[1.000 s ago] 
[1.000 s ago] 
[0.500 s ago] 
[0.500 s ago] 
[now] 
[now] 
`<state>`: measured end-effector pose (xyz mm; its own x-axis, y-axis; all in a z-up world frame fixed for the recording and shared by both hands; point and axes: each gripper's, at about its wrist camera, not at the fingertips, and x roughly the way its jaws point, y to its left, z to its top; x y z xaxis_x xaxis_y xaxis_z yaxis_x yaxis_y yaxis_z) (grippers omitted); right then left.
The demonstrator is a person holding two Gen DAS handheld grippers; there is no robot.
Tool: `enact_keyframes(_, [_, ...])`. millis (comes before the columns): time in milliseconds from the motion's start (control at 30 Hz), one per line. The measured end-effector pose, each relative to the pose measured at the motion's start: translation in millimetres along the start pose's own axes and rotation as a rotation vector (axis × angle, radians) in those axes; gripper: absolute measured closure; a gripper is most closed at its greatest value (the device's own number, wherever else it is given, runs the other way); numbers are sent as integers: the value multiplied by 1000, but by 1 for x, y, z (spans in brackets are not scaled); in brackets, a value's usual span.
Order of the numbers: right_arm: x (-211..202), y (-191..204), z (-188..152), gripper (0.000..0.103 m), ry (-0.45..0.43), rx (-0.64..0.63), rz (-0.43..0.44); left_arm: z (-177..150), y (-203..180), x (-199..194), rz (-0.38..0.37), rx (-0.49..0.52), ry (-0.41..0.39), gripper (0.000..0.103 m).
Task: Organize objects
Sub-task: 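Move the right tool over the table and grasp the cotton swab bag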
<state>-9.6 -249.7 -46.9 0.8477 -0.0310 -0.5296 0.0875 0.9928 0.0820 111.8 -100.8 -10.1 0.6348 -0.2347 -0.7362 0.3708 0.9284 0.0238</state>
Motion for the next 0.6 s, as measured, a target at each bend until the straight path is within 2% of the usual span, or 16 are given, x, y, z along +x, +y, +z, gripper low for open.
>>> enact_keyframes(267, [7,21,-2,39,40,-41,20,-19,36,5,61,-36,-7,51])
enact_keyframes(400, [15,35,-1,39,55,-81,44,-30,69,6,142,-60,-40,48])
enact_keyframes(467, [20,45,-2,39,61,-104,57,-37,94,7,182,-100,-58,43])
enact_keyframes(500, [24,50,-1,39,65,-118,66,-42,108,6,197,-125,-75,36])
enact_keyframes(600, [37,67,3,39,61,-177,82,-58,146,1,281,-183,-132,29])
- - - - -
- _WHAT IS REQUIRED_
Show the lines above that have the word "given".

- _EXERCISE RESULT_
Tool: `enact_keyframes(_, [_, ...])`. millis (comes before the columns): time in milliseconds from the motion's start (control at 30 Hz), one per line. The measured end-effector pose, each relative to the pose measured at the motion's start: translation in millimetres along the start pose's own axes and rotation as a rotation vector (axis × angle, radians) in those axes; gripper: absolute measured closure; a gripper is most closed at its greatest value (the device's own number, wherever else it is given, runs the other way); numbers are sent as integers: the value multiplied by 1000, but by 1 for x, y, z (spans in brackets are not scaled); in brackets, a value's usual span.
Motion for the next 0.6 s, as measured, a target at each bend until the straight path is within 2% of the usual span, or 16 are given, x, y, z along +x, +y, +z, gripper low for open.

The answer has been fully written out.